可车厢里只有沈见微浅得几乎听不见的呼吸,还有车轮碾过石子路的轻响。
过了石桥,车轮碾过一块松动的青石板,车身猛地一震。
沈见微受伤的腿撞在座椅边缘,整个人猛地一缩,喉咙里泄出一声细若蚊蚋的闷哼,像小猫被踩了尾巴。
她的头在他颈窝里蹭了蹭,额头上的冷汗蹭在了他的衬衫上。
陆北辰立刻把她往怀里揽得更紧,手掌终于轻轻落在她的膝盖外侧,隔着硬邦邦的血裤,虚虚地护着。
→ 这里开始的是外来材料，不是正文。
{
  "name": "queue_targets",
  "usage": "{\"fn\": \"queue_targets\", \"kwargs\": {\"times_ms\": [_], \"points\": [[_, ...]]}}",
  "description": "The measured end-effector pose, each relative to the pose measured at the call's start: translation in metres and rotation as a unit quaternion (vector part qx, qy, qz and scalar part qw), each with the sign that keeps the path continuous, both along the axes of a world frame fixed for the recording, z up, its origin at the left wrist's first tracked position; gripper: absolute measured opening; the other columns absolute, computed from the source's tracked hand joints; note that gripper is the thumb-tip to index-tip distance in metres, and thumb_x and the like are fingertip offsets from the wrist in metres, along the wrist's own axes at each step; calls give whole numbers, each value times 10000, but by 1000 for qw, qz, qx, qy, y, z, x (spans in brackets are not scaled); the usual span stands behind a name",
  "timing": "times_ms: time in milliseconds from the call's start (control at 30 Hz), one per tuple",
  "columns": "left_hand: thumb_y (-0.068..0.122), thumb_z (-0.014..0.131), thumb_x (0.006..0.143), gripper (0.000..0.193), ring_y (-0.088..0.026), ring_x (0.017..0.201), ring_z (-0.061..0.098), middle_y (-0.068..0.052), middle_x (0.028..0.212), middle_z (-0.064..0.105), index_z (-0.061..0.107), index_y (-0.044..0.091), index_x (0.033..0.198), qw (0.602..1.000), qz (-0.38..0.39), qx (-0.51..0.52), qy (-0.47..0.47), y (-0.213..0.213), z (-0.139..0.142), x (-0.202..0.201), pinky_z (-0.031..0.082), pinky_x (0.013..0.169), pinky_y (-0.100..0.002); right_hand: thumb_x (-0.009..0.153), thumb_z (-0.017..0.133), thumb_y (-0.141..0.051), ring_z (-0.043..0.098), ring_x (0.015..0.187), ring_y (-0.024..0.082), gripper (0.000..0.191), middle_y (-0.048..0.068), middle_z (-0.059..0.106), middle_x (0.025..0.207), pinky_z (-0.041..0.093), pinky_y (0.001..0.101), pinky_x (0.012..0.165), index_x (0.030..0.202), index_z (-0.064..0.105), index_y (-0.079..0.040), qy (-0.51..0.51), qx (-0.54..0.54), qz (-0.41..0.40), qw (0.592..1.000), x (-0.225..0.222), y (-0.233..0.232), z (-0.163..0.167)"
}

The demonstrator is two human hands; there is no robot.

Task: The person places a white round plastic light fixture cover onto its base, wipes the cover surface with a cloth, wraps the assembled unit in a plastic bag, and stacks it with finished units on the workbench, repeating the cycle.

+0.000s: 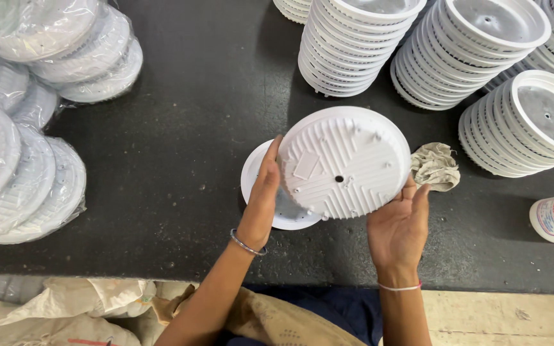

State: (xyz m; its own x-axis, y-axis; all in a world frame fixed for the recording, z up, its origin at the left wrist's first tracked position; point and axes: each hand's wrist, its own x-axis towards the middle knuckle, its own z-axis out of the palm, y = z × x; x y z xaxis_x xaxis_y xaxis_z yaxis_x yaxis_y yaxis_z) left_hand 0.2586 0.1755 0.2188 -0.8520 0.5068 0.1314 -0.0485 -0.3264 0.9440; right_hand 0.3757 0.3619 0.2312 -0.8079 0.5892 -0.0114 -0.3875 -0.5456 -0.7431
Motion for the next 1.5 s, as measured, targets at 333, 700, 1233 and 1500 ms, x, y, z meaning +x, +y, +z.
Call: {"fn": "queue_targets", "kwargs": {"times_ms": [333,700,1233,1500], "points": [[643,238,1023,863,-266,1527,332,-143,1658,328,206,33,1633,977,-55,138,-152,-6,1,26,277,1255,-421,1035,244,-630,238,1590,278,859,149,293,1689,223,405,1300,1599,267,16,-15,86,11,996,16,-7,-15],[653,247,1016,860,-228,1410,489,-127,1513,522,394,4,1561,943,-69,193,-261,0,-16,27,397,1188,-410,1011,350,-647,299,1568,269,899,147,283,1703,266,420,1293,1615,223,8,26,-41,65,997,22,3,-20],[482,526,1002,630,-241,1279,590,-105,1388,613,498,48,1457,914,14,206,-349,8,-32,36,491,1083,-416,1095,493,-411,428,1486,276,598,141,475,1582,334,439,1247,1532,423,-8,-41,201,-10,979,56,30,-44],[436,510,1029,563,-248,1248,608,-118,1348,631,536,24,1411,917,53,230,-322,0,-30,23,499,1073,-418,1033,593,-137,580,1314,222,356,109,597,1416,513,389,1082,1371,597,-24,-155,285,-2,946,69,19,-56]]}}
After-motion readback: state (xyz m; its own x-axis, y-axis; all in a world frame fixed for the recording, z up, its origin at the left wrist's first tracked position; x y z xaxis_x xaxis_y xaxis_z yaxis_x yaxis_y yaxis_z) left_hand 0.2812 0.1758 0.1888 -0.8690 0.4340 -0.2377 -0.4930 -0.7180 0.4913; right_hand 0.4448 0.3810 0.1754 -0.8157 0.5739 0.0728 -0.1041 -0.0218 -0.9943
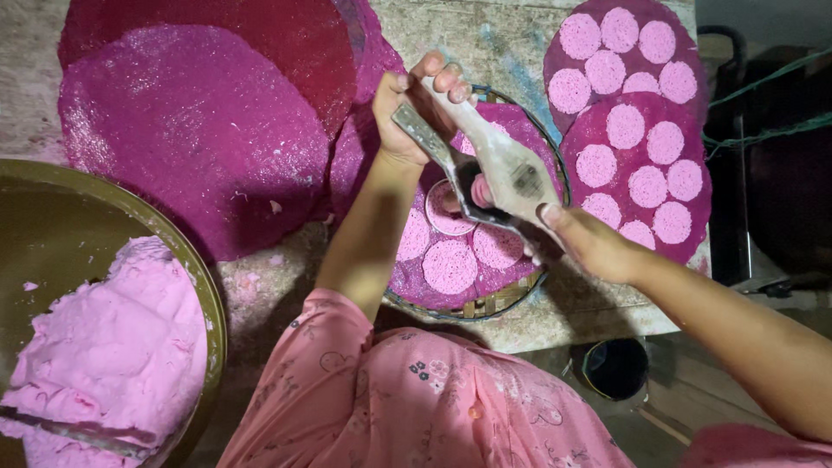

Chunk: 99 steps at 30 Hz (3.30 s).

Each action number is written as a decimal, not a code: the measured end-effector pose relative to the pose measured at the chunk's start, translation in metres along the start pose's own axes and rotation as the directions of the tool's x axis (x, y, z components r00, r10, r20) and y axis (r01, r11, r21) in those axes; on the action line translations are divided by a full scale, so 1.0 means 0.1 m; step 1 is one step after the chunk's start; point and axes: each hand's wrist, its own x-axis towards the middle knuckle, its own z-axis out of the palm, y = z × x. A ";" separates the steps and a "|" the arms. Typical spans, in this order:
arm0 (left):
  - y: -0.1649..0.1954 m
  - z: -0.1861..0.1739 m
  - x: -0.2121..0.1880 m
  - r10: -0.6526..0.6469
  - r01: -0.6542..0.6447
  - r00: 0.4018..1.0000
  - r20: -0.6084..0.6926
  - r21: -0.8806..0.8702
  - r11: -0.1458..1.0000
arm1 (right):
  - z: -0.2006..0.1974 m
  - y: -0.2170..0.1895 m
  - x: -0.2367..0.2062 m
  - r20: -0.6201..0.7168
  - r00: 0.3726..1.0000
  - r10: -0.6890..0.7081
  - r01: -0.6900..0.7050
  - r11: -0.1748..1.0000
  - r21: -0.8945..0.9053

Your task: The person fills a manual extruder press with pink batter from a large bowl, then holds the press over round molds on trays and squeezes the handle to deposit batter into each mold cavity, repeating across the tray and refilling the press from the bowl.

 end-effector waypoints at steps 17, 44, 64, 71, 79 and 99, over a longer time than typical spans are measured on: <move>0.03 0.15 -0.20 -0.126 0.724 0.649 -0.750 0.558 0.407 | -0.02 0.29 0.01 -0.112 0.930 -0.350 0.365 0.914 0.178; -0.27 0.74 -0.84 0.121 0.455 0.746 -0.655 0.369 -0.810 | 0.92 1.31 -0.32 -0.675 0.665 -0.320 0.740 0.410 0.534; 0.04 0.79 -1.82 0.469 0.430 0.880 -0.076 0.546 -0.719 | 1.07 1.14 -0.29 -0.610 0.698 -0.374 0.716 0.349 0.604; 0.43 0.67 -1.15 0.472 0.525 0.846 -0.248 0.534 -0.662 | 1.13 1.09 -0.20 -0.606 0.681 -0.411 0.730 0.322 0.602; 0.45 0.63 -0.53 0.337 0.624 0.754 -0.564 0.776 -0.098 | 1.17 0.96 -0.27 -0.634 0.691 -0.347 0.723 0.354 0.593; 0.32 0.50 -1.32 0.200 0.308 0.947 -0.252 0.532 -0.789 | 1.19 1.17 -0.22 -0.629 0.711 -0.313 0.699 0.407 0.588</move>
他低头去看她,就看见她眼睛睁开了一条缝,瞳孔是散的,蒙着一层水雾,看什么都像隔着一层毛玻璃。
头发散乱地遮住大半张脸,只有苍白的下颌露在外面,嘴角结着暗褐色的血痂。
他用指背轻轻拂开她脸上的碎发,碰到她的额头,烫得他指尖一颤。
烫意顺着指尖往上爬,爬过手腕,爬过胳膊,最后落在心口,烧得他发慌。
她忽然动了动,嘴唇翕合了好几下。
陆北辰把耳朵凑到她嘴边,屏住呼吸。
“……哥。”声音轻得像一缕烟,一吹就散。
然后她的手动了。
不是挣扎,是指节无意识地碰到了他衬衫的前襟,抓住了很小很小的一块布料,那点力气轻得几乎感觉不到,却像一根针,扎进他的心里。
他想应她,喉咙里却像含了一颗没化开的药片,发不出声音。
然后听见她又说了两个字,每个字都像是从碎了的喉咙里挤出来的:
“……我疼。”
陆北辰的手臂猛地收紧,又在瞬间放松。
他好一会儿没出声,下巴抵着她的发顶,嘴唇动了动,没说出话来。
过了几秒,才从鼻子里挤出一声“嗯”,很轻,尾音塌下去,像被什么东西压断了。
他把脸贴在她的发顶,闻到了头发上混着的血腥气、煤油味,还有一丝若有若无的栀子花香皂味。